### Your assignment
Which lines of the entries below run from the one holding "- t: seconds" to the one holding "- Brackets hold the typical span", inclusive? Set down exactly those lines and no others.

### Supplied entries

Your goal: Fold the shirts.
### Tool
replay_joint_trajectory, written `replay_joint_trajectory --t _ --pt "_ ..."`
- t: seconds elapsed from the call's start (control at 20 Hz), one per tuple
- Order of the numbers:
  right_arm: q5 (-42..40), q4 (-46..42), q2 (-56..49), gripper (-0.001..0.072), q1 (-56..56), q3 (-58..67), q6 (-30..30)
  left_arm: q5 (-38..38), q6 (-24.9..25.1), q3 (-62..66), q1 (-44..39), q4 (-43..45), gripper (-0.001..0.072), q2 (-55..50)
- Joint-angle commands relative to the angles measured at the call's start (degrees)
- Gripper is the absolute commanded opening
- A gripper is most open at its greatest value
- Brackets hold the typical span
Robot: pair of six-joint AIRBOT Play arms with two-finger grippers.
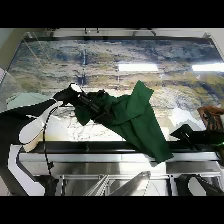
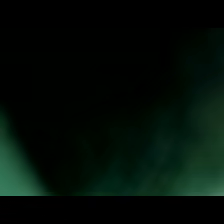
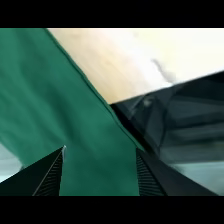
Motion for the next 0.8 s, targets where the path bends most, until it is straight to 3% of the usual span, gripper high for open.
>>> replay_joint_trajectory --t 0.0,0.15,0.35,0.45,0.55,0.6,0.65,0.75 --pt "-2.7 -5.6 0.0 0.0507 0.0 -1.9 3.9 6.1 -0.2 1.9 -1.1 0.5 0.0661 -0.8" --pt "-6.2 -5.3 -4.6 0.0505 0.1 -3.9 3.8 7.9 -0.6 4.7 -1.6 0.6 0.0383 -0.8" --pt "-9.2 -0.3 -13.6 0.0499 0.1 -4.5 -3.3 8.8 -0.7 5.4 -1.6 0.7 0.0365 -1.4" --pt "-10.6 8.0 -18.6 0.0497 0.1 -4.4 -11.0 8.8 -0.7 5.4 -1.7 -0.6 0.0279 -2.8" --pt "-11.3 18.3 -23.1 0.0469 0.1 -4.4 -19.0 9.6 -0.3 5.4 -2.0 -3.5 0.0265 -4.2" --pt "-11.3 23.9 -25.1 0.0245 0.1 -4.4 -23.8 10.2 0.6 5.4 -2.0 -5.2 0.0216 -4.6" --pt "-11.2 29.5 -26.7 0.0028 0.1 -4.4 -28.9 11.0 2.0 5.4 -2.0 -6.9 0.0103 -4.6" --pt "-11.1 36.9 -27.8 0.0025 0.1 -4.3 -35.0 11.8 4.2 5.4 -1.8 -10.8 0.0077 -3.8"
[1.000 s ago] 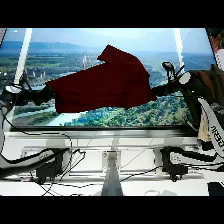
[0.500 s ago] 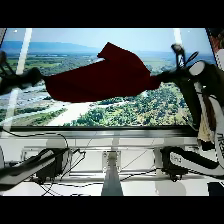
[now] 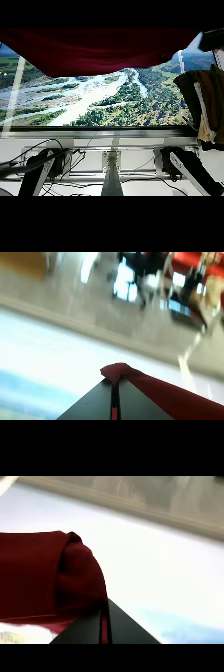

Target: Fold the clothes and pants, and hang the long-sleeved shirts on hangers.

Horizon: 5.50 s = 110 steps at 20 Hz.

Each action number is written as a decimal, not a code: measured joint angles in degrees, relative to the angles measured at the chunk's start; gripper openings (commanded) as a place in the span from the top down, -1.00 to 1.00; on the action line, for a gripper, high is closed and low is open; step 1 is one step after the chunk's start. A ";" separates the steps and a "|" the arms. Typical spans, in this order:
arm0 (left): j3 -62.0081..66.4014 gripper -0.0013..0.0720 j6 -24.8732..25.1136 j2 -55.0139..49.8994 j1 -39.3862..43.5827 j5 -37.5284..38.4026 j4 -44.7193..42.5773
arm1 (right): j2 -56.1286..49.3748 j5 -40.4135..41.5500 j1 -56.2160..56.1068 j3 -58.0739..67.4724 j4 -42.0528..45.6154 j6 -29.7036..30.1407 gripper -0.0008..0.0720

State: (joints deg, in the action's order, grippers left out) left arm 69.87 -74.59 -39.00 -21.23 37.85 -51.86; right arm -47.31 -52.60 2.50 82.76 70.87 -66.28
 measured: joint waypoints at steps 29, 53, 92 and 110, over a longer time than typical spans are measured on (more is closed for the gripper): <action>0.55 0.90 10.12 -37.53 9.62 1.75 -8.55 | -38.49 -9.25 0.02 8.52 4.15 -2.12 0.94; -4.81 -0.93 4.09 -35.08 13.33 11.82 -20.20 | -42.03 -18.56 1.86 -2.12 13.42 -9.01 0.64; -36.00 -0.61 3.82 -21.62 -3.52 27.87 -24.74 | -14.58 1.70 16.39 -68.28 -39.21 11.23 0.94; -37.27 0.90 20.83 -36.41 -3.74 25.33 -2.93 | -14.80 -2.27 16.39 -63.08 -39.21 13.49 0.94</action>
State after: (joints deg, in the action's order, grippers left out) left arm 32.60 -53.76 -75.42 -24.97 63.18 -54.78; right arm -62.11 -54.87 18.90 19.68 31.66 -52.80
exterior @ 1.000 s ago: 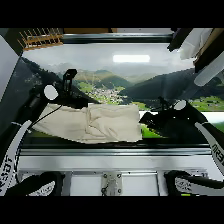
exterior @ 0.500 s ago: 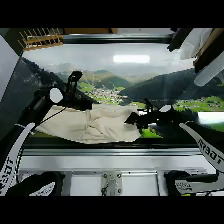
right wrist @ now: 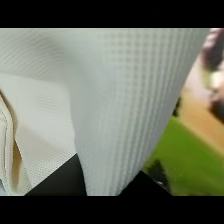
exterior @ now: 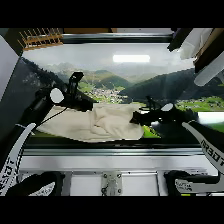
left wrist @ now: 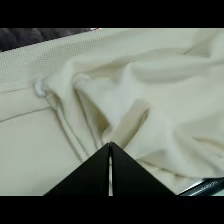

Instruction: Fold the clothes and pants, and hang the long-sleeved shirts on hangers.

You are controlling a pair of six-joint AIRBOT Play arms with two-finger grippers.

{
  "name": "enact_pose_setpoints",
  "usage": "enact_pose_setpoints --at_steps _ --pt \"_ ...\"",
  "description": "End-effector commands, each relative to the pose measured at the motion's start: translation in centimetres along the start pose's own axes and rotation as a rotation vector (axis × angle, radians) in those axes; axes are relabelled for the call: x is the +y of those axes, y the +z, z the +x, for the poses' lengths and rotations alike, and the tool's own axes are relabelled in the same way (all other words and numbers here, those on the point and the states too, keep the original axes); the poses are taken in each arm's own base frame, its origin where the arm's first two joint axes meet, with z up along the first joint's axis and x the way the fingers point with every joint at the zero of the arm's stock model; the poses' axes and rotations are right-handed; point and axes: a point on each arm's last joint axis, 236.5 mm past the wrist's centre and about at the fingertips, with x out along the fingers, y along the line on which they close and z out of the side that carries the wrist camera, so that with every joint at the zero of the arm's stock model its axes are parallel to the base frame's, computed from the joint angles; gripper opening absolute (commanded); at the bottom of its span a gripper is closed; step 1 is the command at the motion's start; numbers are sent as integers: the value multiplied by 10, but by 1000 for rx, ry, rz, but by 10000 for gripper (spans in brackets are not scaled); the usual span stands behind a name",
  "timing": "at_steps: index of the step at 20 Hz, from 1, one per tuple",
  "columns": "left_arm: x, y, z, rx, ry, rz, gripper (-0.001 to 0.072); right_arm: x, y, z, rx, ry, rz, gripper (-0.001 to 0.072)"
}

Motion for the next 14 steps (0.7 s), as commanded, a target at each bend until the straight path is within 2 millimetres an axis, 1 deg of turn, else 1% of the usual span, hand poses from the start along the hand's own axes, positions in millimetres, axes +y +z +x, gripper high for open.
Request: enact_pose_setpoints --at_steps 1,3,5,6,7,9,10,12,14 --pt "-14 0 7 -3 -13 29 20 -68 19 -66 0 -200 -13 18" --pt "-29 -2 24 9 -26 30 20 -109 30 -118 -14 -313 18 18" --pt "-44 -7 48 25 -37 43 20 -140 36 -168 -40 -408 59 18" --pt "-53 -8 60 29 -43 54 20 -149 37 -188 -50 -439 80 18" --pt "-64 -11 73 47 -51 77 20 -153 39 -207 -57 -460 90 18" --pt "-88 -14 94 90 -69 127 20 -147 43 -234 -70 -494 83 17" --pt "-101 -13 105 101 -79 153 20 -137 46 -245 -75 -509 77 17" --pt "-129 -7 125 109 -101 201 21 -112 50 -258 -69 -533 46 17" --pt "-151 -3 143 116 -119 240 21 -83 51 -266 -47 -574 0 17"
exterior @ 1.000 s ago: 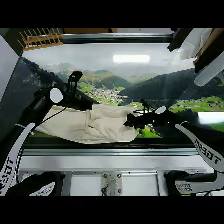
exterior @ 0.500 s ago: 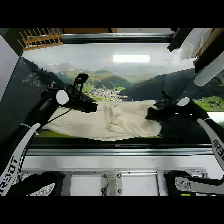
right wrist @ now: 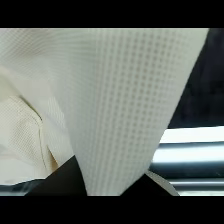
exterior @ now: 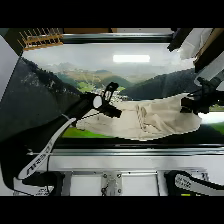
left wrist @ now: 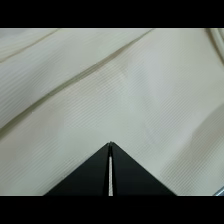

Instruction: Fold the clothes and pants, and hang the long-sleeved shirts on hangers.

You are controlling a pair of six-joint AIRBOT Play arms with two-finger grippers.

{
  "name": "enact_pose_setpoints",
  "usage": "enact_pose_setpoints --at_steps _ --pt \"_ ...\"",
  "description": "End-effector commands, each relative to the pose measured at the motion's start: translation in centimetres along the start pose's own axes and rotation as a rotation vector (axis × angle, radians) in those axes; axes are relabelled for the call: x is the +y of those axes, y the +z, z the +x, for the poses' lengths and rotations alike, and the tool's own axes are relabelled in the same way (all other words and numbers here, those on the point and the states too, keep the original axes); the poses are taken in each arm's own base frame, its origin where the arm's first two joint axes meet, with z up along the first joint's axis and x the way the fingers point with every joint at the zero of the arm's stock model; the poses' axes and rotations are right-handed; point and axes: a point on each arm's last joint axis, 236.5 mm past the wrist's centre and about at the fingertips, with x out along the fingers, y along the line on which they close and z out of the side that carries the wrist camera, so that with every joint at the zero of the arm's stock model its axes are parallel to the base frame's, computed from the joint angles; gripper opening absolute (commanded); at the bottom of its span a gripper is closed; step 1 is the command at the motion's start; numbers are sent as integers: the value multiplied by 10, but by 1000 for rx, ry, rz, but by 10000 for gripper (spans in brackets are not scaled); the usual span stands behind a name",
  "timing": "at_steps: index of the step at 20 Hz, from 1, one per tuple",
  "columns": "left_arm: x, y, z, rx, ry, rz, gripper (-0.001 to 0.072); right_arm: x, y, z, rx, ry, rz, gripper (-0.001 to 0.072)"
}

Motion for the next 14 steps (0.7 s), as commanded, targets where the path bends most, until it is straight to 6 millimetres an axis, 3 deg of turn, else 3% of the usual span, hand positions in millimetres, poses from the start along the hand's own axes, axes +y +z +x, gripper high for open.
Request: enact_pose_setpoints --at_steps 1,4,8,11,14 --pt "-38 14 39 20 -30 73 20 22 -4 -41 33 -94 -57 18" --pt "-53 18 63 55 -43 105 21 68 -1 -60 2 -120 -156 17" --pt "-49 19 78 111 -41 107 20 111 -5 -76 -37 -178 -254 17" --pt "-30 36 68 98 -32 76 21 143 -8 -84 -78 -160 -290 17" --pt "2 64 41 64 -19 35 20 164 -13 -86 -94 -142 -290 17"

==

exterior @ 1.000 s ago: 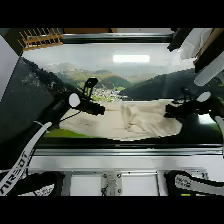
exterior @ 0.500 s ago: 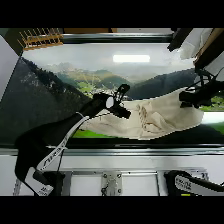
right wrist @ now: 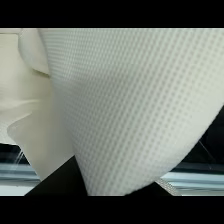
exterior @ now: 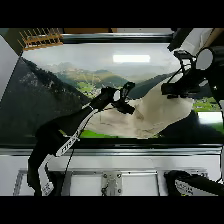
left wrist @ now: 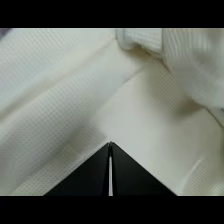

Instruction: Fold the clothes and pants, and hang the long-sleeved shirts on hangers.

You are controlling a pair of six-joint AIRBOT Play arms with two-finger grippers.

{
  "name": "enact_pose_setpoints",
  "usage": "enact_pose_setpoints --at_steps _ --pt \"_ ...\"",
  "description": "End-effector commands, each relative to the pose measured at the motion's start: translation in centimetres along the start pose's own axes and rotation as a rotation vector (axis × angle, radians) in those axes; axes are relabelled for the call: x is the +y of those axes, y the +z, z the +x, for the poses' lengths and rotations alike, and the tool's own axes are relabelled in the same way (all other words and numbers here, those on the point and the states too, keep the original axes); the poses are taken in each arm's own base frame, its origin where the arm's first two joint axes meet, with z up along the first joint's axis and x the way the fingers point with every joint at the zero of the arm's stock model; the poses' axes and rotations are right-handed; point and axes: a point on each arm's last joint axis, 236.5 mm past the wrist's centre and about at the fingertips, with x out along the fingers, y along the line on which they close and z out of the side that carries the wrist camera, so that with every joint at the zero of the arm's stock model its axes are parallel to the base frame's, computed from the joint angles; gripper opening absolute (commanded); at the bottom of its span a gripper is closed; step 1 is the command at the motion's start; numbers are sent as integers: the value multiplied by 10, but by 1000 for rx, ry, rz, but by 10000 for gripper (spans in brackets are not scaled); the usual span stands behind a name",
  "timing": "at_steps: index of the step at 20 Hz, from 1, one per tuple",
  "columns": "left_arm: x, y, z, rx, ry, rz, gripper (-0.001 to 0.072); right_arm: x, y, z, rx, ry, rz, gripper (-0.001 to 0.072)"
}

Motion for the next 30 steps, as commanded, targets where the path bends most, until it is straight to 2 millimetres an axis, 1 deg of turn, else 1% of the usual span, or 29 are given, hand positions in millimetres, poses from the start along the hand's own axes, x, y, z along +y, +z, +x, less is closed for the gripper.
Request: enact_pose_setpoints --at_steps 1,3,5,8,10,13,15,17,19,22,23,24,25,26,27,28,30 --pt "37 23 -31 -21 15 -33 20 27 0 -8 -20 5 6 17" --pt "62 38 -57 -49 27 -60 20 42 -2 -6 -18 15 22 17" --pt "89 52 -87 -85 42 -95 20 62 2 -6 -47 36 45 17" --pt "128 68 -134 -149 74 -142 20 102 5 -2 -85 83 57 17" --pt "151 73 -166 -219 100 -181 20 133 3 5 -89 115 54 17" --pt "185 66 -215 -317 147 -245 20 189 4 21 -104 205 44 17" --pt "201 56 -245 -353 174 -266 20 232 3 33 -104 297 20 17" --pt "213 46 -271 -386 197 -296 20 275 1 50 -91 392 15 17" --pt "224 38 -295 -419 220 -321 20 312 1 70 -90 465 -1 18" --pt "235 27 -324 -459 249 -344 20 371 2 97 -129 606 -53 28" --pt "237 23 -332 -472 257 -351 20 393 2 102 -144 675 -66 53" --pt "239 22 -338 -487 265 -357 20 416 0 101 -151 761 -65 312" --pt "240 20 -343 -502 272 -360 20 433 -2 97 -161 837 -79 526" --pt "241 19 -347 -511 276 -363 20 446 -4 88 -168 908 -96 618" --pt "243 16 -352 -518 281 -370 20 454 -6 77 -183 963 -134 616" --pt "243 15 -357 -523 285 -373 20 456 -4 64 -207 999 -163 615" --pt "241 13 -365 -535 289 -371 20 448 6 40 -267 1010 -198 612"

### Task answer
- t: seconds elapsed from the call's start (control at 20 Hz), one per tuple
- Order of the numbers:
  right_arm: q5 (-42..40), q4 (-46..42), q2 (-56..49), gripper (-0.001..0.072), q1 (-56..56), q3 (-58..67), q6 (-30..30)
  left_arm: q5 (-38..38), q6 (-24.9..25.1), q3 (-62..66), q1 (-44..39), q4 (-43..45), gripper (-0.001..0.072), q2 (-55..50)
- Joint-angle commands relative to the angles measured at the call's start (degrees)
- Gripper is the absolute commanded opening
- A gripper is most open at its greatest value
- Brackets hold the typical span

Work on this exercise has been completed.